Thanks to the proliferation of writable CD and DVD drives, USB storage devices, and hard drives the size of Wisconsin, backing up has never been easier. Whether you back up to an external hard drive (easy, dependable, but not cheap); an extra partition on your existing hard drive (easy, cheap, but no protection against a hard-drive crash or a stolen computer); or CD-RW, DVD-RW, or DVD+RW discs (dependable, cheap if you already own the drive, but not quite as easy), you should be backing up.
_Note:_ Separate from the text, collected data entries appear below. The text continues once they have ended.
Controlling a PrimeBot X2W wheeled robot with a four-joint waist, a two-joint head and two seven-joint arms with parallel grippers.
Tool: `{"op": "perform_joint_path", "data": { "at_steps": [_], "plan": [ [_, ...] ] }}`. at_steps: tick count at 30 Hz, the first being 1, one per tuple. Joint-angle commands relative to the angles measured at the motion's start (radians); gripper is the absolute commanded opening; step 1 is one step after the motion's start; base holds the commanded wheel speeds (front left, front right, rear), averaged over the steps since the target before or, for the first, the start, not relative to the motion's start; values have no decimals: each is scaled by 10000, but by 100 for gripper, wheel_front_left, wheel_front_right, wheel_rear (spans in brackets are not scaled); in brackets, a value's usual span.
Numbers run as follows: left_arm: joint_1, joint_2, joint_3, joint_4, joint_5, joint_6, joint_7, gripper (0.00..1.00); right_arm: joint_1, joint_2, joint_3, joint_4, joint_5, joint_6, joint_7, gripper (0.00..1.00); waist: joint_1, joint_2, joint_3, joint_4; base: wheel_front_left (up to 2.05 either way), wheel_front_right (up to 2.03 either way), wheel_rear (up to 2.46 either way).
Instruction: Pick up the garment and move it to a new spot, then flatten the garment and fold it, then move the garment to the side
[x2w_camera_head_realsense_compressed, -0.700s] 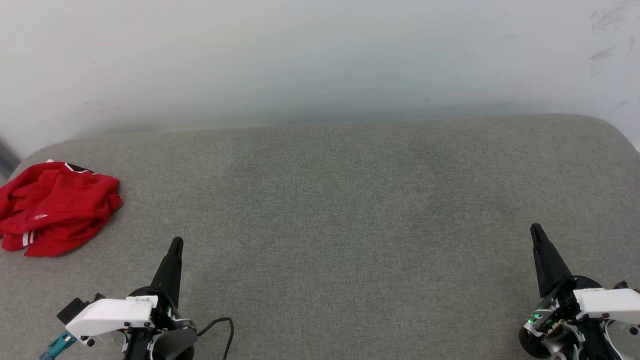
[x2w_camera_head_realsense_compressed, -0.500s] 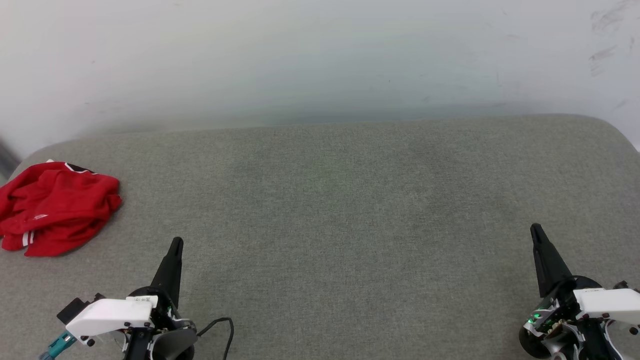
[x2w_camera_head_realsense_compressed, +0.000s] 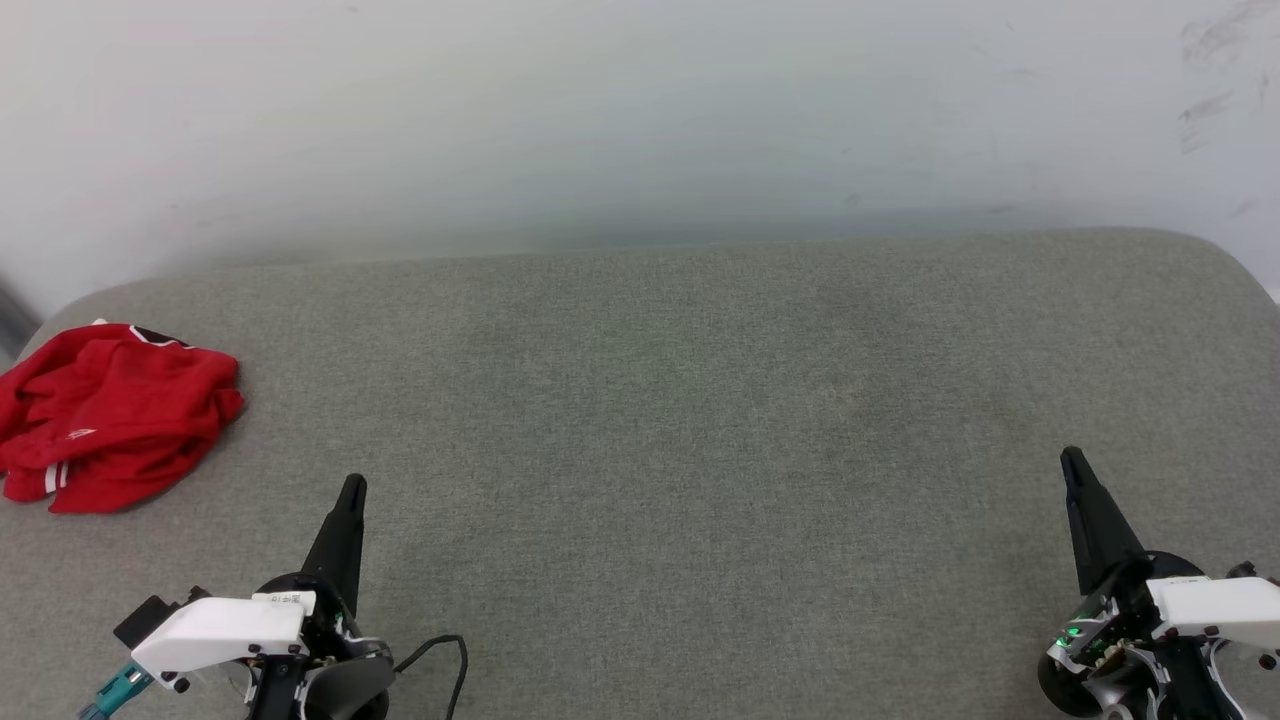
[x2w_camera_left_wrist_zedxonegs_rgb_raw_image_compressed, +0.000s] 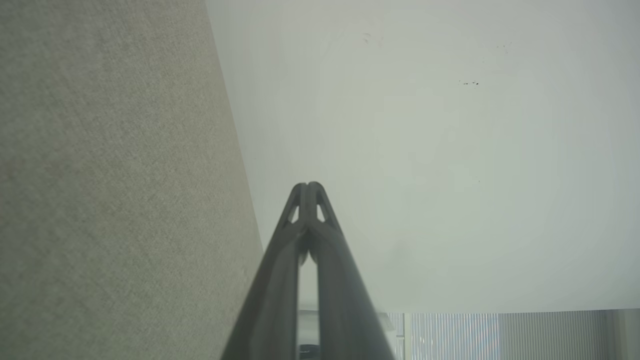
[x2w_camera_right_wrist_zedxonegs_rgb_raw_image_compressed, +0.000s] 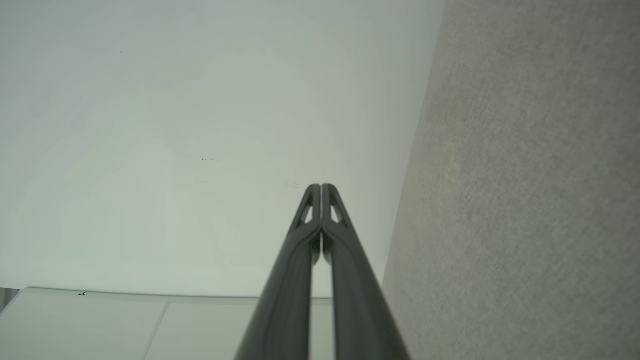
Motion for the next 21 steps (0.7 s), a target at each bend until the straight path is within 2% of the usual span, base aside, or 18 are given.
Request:
{"op": "perform_joint_path", "data": {
  "at_steps": [1, 2, 3, 11, 21],
  "plan": [
    [-64, -13, 29, -3, 15, -30, 16, 0, -113, 38, 5, 10, -47, -3, 6, 0, 0, -1, 0, 0, 0, 0, 0],
    [-64, -13, 29, -3, 15, -30, 15, 0, -113, 38, 5, 10, -47, -2, 6, 0, 0, -1, 0, 0, 0, 0, 0],
    [1, 0, 1, -2, 3, 0, -4, 100, 0, 0, 2, -2, -3, 0, -3, 100, 0, -1, 0, 0, 0, 0, 0],
    [347, -27, -78, 84, 200, 4, -250, 100, 298, 7, 240, 126, -177, -2, -249, 100, 1, -1, 10, -3, 0, 0, 0],
    [567, -23, 96, -133, 975, 1, -735, 100, 402, 8, 469, -42, -780, -2, -735, 100, 1, -1, 20, -12, 0, 0, 0]
  ]
}}
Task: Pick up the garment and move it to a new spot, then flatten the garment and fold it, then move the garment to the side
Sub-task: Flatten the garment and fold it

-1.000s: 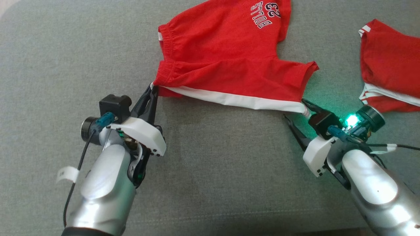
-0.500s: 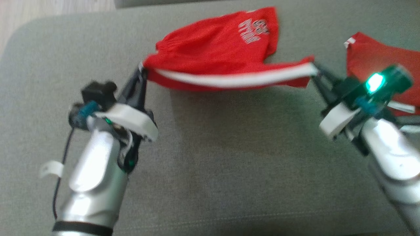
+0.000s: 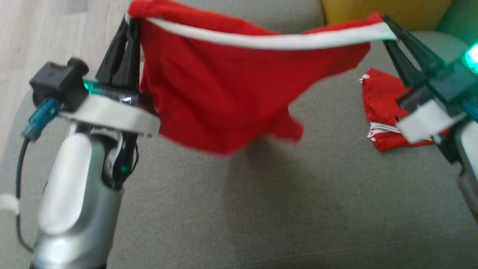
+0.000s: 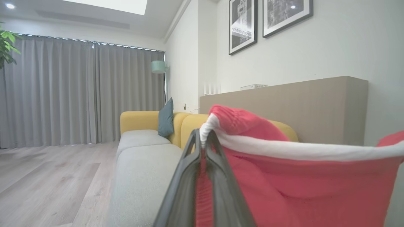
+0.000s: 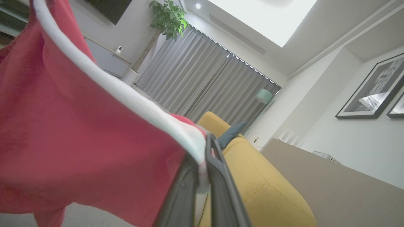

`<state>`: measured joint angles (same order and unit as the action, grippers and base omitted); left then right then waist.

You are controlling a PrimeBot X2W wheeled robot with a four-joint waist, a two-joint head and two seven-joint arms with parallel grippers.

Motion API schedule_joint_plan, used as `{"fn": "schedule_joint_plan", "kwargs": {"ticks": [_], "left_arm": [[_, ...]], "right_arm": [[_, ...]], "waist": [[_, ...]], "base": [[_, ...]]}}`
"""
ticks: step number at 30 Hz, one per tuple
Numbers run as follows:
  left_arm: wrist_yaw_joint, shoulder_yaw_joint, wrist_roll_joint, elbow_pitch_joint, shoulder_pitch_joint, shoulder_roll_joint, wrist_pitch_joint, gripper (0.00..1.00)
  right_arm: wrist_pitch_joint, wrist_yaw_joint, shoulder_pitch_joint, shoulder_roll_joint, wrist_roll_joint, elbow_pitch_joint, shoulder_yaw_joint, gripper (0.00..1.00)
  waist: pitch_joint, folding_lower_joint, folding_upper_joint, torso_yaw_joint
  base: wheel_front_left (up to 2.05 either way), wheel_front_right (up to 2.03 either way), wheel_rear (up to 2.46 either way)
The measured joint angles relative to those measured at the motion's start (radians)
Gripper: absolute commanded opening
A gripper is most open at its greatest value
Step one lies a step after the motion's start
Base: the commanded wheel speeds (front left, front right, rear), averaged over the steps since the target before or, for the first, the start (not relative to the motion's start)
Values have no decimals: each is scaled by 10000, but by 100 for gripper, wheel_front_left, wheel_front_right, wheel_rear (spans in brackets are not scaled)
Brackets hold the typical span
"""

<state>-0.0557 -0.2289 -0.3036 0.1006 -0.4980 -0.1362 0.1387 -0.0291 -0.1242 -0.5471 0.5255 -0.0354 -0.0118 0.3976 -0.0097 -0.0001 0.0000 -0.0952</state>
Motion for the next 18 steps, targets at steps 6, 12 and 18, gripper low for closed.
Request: {"fn": "schedule_joint_plan", "kwargs": {"ticks": [6, 12, 18], "left_arm": [[117, -146, 10, -1835, 711, -508, -1396, 0], [-67, -173, -192, -1358, -253, -792, -2445, 0], [-431, -176, -332, 930, -4109, -836, -2731, 0]], "right_arm": [[949, 0, 1191, 238, -15, 1624, -782, 0], [1620, 0, 335, 598, -497, 1590, -430, 0], [1691, 0, -4102, 865, -1101, -533, 1072, 0]], "waist": [[-37, 0, 0, -35], [613, 0, 0, -1], [2048, 1, 0, 29]], "base": [[0, 0, 0], [0, 0, 0], [0, 0, 0]]}}
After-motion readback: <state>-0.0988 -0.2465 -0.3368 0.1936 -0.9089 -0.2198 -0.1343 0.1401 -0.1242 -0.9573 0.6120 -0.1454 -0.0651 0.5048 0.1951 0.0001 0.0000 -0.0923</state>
One problem with backing up to CD-RW (and to a lesser extent, DVD), is that one disc may not hold everything you need to back up, forcing you to sit at your computer waiting for a cue to swap discs. Another problem is that Windows doesn't see a CD or a DVD as something it can write to (Windows XP does--sort of--but not in a reliable way). Most of the backup programs I recommend here can't write directly to these discs without the use of special packet-writing software that runs in the background, disguising your drive as a giant floppy. The good news is that such software probably came with your CD-R/RW or rewritable DVD drive. If you can write to CD or DVD by simply dragging a file to the appropriate drive icon without any additional steps, you're running the correct software.
If you can't, you may need to search your Start menu for the packet-writing program that came with your drive (or with your PC, if the drive came with that). If your CD/DVD-authoring software is Easy CD Creator, the packet writer is called either Drag-To-Disc (for version 6.0) or DirectCD (earlier versions). If you have Nero software, it's called InCD. All you need to do once you've found the program is launch it, and your discs will be as easy to write to as a floppy disk. You can either launch the program before you back up every day, or drag the packet-writing program's icon to your Start menu so that it launches every time you boot.